* Requirement
Please restate each line of the material word for word and omit any pictures.

* Given data
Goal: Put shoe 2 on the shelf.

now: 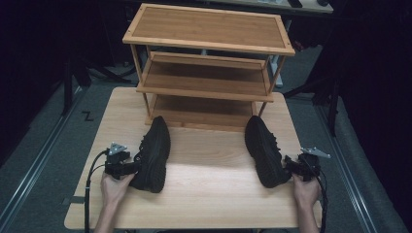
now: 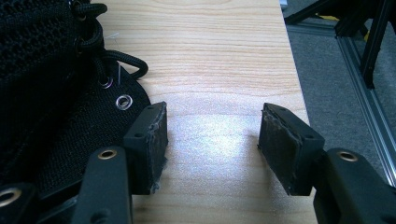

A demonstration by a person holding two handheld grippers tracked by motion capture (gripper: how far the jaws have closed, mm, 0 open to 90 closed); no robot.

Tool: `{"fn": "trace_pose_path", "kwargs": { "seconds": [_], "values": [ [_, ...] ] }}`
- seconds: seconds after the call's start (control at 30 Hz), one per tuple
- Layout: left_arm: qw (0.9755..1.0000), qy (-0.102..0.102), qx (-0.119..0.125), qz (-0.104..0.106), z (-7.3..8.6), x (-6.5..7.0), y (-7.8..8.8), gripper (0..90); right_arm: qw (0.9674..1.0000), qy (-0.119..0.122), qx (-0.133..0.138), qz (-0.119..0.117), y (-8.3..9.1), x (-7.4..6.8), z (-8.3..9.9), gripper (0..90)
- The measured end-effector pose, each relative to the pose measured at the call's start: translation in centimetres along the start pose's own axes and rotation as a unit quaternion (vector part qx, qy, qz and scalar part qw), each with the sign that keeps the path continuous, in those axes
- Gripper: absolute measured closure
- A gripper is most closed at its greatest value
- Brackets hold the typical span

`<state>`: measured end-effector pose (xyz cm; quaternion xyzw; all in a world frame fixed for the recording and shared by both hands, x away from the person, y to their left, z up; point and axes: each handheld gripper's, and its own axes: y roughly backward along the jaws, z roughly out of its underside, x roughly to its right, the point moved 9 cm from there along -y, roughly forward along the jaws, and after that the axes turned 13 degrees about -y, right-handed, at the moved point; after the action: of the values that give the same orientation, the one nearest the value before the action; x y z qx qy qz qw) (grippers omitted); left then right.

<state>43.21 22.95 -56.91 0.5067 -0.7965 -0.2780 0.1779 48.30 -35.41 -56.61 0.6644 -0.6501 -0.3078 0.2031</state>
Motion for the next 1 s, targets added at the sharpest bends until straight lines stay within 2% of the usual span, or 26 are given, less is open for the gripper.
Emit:
{"fn": "trace_pose_path", "kwargs": {
  "seconds": [0.37,0.63,0.87,1.0],
  "values": [
    [0.9999,-0.007,0.002,0.011,-0.3,1.2,-0.3,25.6,1.0,0.002,0.0,-0.001,0.0,0.0,0.0,42.3],
    [0.9998,-0.01,-0.002,0.015,-0.4,1.5,-0.3,25.4,1.0,0.002,-0.001,-0.002,0.0,-0.1,0.0,42.0],
    [0.9994,-0.02,0.004,0.028,-0.9,2.6,-0.8,24.7,1.0,0.002,-0.001,-0.003,0.0,-0.1,0.0,41.4],
    [0.9994,-0.017,0.009,0.03,-1.1,2.9,-1.0,24.4,1.0,0.003,-0.002,-0.003,0.0,-0.1,0.0,41.3]
  ]
}}
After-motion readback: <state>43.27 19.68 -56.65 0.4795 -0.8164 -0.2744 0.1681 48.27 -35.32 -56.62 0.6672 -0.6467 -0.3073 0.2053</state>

* Result for this task
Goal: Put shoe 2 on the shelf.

now: 
now: 

A demonstration by a person holding two handheld grippers tracked by motion capture (gripper: how far the jaws have closed, mm, 0 open to 90 closed); no robot.

Tool: `{"fn": "trace_pose_path", "kwargs": { "seconds": [_], "values": [ [_, ...] ] }}`
- seconds: seconds after the call's start (control at 30 Hz), one per tuple
- Layout: left_arm: qw (0.9755..1.0000), qy (-0.102..0.102), qx (-0.119..0.125), qz (-0.104..0.106), z (-7.3..8.6), x (-6.5..7.0), y (-7.8..8.8), gripper (0..90); right_arm: qw (0.9674..1.0000), qy (-0.119..0.122), qx (-0.133..0.138), qz (-0.119..0.117), y (-8.3..9.1), x (-7.4..6.8), z (-8.3..9.9), gripper (0..90)
- The measured end-effector pose, each relative to the pose measured at the call's start: translation in centimetres along the start pose's own axes and rotation as a unit quaternion (vector part qx, qy, qz and scalar part qw), each with the sign that keeps the path continuous, in those axes
- Gripper: absolute measured closure
- A gripper is most closed at its greatest value
- Brackets hold the typical span

`<state>`: measured end-effector pose (xyz cm; quaternion xyzw; all in a world frame fixed for the recording and shared by both hands, x away from the person, y to their left, z up; point and axes: each handheld gripper's, and its own axes: y roughly backward along the jaws, z roughly out of its underside, x roughly to its right, the point moved 9 cm from there along -y, roughly forward along the jaws, and after that the axes turned 13 degrees about -y, right-handed, at the moved point; after the action: of the values that give the same orientation, the one nearest the value before the action; x y z qx qy qz qw) (grippers omitted); left then right.

<state>43.21 22.95 -56.91 0.5067 -0.7965 -0.2780 0.1779 48.30 -35.41 -56.61 0.6644 -0.6501 -0.3078 0.2031</state>
Motion for the next 1 s, targets added at the sharpest bends until straight lines stay within 2% of the usual span, or 26 are given, less is open for the gripper.
Emit:
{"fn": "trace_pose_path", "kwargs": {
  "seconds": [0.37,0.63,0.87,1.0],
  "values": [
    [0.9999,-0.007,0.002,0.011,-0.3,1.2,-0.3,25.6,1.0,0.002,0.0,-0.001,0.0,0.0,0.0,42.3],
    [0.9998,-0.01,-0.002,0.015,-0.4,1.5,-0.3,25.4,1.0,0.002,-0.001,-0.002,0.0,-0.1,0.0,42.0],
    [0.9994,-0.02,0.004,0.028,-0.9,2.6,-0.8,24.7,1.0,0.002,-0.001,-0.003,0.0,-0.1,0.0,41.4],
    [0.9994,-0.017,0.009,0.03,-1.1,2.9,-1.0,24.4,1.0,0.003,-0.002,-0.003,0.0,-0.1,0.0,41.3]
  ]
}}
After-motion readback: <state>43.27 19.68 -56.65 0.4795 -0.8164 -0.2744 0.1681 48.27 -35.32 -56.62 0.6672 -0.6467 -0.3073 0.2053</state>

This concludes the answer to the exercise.